If the teacher has made a Right to Information application, the RTI documents seem to be delayed till a few days after the teacher’s case has been declared ‘closed’.

Then the RTI documents are released, the full extent of the corruption is exposed and the teacher’s protests are filed and ignored.

‘Independent’ departmental investigations also seem to be controlled by the senior departmental officer whose behaviour is the subject of the complaint.

This officer is able to limit the independent investigation, to limit the documents ‘considered’ by the investigator and to prevent the investigator from asking certain key questions.
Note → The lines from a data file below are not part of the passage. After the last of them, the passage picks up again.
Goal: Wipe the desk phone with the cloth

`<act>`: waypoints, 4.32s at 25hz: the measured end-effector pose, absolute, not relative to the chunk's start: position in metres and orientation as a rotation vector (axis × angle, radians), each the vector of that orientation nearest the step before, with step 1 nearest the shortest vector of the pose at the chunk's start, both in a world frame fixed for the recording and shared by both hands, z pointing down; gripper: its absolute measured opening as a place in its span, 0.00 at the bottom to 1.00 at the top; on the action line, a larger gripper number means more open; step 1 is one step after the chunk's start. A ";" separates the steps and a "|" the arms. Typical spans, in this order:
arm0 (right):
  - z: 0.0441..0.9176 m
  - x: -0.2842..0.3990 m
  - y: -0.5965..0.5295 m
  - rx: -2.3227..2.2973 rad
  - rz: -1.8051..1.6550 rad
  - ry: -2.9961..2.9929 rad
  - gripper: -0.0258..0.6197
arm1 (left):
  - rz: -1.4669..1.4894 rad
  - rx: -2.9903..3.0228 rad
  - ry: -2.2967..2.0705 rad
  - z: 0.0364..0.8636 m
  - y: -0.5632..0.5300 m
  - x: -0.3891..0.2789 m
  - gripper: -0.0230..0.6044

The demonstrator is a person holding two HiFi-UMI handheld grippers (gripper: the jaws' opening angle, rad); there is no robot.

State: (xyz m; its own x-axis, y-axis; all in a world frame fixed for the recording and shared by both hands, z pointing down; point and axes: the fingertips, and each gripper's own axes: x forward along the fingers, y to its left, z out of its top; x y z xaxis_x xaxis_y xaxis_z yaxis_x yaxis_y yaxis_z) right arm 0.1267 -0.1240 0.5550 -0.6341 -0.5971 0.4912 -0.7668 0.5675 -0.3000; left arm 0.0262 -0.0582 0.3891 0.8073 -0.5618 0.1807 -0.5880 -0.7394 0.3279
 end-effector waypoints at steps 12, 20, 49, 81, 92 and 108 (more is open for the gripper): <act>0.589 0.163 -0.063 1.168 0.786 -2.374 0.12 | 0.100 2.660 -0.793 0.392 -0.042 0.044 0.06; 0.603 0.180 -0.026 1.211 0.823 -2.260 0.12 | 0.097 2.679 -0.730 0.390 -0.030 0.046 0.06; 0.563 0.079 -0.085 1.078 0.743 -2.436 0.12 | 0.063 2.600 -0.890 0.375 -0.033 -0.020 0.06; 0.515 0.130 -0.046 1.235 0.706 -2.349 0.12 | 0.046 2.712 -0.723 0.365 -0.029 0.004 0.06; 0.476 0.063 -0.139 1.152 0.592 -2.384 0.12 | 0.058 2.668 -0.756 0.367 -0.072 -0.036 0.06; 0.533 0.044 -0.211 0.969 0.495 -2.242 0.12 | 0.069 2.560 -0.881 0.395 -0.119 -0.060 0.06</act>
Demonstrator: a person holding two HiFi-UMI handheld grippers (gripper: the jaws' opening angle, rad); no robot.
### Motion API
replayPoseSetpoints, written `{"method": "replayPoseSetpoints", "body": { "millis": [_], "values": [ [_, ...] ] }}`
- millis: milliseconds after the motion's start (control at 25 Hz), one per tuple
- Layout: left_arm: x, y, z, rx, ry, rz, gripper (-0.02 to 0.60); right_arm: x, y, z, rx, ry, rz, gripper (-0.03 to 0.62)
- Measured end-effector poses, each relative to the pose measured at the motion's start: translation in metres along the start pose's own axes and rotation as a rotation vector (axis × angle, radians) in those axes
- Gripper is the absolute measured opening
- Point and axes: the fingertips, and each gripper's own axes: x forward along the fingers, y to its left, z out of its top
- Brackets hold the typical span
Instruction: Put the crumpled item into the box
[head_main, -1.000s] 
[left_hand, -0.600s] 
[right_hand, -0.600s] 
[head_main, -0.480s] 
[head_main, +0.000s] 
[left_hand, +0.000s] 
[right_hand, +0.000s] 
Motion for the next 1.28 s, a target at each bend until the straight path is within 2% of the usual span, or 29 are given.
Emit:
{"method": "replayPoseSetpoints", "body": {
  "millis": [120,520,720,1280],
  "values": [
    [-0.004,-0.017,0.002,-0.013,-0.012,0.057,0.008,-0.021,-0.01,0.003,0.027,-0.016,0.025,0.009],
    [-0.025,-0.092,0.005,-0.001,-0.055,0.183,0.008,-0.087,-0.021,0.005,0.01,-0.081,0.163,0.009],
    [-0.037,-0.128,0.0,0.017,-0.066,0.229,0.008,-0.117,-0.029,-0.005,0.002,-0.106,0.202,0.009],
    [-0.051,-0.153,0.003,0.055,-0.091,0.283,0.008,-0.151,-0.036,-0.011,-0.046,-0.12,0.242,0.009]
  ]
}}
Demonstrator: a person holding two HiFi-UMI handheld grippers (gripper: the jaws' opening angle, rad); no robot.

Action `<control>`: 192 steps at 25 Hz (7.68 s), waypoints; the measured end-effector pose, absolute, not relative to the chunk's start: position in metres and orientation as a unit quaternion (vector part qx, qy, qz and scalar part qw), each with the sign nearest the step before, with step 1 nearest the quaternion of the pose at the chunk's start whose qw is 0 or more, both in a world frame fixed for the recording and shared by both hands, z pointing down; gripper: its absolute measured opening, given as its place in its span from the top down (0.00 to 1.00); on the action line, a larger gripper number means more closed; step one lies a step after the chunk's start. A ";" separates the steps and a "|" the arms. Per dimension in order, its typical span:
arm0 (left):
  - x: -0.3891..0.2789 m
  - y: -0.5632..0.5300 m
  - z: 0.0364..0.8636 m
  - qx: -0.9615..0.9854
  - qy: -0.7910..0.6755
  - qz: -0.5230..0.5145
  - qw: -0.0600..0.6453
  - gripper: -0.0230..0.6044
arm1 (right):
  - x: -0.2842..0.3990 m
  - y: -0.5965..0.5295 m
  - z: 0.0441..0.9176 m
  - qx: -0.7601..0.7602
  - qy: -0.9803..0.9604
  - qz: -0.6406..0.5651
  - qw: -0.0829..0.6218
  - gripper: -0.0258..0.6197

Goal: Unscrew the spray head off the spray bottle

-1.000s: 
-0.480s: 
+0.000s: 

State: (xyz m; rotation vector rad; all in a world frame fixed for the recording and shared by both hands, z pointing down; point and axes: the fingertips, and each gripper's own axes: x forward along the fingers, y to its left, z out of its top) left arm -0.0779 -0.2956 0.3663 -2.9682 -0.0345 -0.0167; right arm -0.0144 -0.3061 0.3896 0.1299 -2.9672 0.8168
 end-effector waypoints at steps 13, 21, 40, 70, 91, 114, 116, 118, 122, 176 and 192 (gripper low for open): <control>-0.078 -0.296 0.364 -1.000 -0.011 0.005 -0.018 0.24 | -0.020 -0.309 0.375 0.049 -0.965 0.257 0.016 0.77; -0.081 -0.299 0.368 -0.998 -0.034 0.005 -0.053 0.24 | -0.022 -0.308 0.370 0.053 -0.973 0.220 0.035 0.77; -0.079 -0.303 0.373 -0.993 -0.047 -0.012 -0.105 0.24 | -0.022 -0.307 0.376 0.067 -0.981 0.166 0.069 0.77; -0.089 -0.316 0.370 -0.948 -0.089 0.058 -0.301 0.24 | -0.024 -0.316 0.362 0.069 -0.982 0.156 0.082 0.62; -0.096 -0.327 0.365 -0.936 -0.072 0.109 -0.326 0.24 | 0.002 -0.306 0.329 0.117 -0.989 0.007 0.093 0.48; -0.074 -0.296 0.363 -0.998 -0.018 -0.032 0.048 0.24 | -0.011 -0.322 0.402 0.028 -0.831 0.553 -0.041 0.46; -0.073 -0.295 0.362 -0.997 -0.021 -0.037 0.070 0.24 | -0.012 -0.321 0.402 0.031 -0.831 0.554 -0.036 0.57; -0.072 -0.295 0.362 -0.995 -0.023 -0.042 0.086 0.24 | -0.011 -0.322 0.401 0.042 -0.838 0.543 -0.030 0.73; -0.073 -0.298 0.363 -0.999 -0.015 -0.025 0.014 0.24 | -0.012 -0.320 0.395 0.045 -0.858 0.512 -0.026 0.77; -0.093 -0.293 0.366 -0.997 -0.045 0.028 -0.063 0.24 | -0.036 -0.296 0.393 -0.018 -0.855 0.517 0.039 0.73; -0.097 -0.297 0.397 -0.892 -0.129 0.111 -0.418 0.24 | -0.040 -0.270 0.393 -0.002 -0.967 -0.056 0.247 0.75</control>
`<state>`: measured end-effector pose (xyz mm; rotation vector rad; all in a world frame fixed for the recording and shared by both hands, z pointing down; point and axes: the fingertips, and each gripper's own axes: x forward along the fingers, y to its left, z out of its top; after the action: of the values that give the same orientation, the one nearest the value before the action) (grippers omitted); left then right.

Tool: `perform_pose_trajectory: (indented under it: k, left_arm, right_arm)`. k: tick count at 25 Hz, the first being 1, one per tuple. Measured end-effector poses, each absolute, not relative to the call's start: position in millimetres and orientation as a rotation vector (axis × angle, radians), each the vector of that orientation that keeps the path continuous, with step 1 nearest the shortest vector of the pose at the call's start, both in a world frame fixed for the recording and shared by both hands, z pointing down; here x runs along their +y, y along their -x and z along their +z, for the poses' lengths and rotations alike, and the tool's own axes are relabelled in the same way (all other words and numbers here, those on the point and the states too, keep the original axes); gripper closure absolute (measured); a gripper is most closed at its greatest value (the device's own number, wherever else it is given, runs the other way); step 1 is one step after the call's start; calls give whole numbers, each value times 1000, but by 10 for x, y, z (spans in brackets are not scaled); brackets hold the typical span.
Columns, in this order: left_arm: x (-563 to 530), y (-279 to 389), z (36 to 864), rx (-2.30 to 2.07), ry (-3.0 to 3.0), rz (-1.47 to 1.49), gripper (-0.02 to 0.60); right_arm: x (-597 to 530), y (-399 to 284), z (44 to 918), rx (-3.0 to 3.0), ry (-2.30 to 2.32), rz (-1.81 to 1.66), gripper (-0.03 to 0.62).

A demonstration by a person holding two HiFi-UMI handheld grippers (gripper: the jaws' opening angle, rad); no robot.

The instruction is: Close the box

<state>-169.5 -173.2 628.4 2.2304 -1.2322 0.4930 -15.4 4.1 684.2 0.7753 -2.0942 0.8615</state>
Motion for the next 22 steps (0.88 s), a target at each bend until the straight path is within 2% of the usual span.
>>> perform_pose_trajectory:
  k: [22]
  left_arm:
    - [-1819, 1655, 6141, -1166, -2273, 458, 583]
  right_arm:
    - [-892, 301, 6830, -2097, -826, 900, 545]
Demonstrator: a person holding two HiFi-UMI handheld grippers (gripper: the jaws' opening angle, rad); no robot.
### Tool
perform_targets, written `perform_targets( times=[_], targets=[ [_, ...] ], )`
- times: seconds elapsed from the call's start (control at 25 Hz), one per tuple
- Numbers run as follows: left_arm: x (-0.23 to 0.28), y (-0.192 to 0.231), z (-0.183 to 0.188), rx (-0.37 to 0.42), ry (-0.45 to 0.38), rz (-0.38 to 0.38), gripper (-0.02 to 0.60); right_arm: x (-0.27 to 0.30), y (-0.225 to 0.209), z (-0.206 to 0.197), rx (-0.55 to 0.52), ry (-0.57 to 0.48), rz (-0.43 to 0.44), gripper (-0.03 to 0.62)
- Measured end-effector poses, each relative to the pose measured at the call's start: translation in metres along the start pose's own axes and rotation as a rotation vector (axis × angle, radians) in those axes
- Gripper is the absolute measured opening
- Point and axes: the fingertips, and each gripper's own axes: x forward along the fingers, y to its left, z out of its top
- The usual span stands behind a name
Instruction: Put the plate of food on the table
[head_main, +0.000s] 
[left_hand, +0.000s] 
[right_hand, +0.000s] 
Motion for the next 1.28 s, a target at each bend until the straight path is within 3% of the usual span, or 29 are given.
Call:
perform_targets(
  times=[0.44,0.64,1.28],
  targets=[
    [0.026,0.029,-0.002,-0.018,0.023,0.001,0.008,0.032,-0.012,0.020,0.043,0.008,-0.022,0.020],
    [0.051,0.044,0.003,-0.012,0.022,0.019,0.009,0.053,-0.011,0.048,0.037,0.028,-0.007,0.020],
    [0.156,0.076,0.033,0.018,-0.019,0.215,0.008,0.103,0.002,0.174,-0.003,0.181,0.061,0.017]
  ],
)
Thousands of dollars of taxpayers money seem to be being wasted on education department ‘independent investigations’ which have been set up to fail.

During the nine years since I first made my disclosure to Anna Bligh, she has often returned to Cairns, but Mrs Bligh no longer takes the risk of sitting down and listening to the concerns of bullied classroom teachers.

She stands behind a barbecue, laughing at us and handing us sausages.

Its the ‘let them eat sausages’ approach to ministerial responsibility.

Bullied Queensland teachers need an education minister who will really listen to their disclosures.

And they need a union that will fight for their right to work free from the fear of workplace abuse.

 

 

Robina Cosser worked as a teacher and advisory teacher in England, New South Wales and Queensland.

She now edits The Teachers Are Blowing Their Whistles website and is a vice-president of Whistleblowers Australia.

Whistleblowers Australia is working with the National Whistleblowers Centre in Washington to have 30 July recognised as International Whistleblowers Day.

This article was published in My Sunshine Coast : http://www.mysunshinecoast.com.au/articles/article-display/why-cameron-dicks-workplace-bullying-reference-group-will-fail-bullied-queensland-teachers--again,22438

4 September 2009 : Submission to Anna Bligh's Green Paper on Queensland's integrity and accountability framework.
Anna Bligh, Premier,

Queensland Government.

 

Dear Mrs Bligh,

You have asked the Queensland people to give you their views on -

How can Queensland’s integrity and accountability framework be improved and strengthened?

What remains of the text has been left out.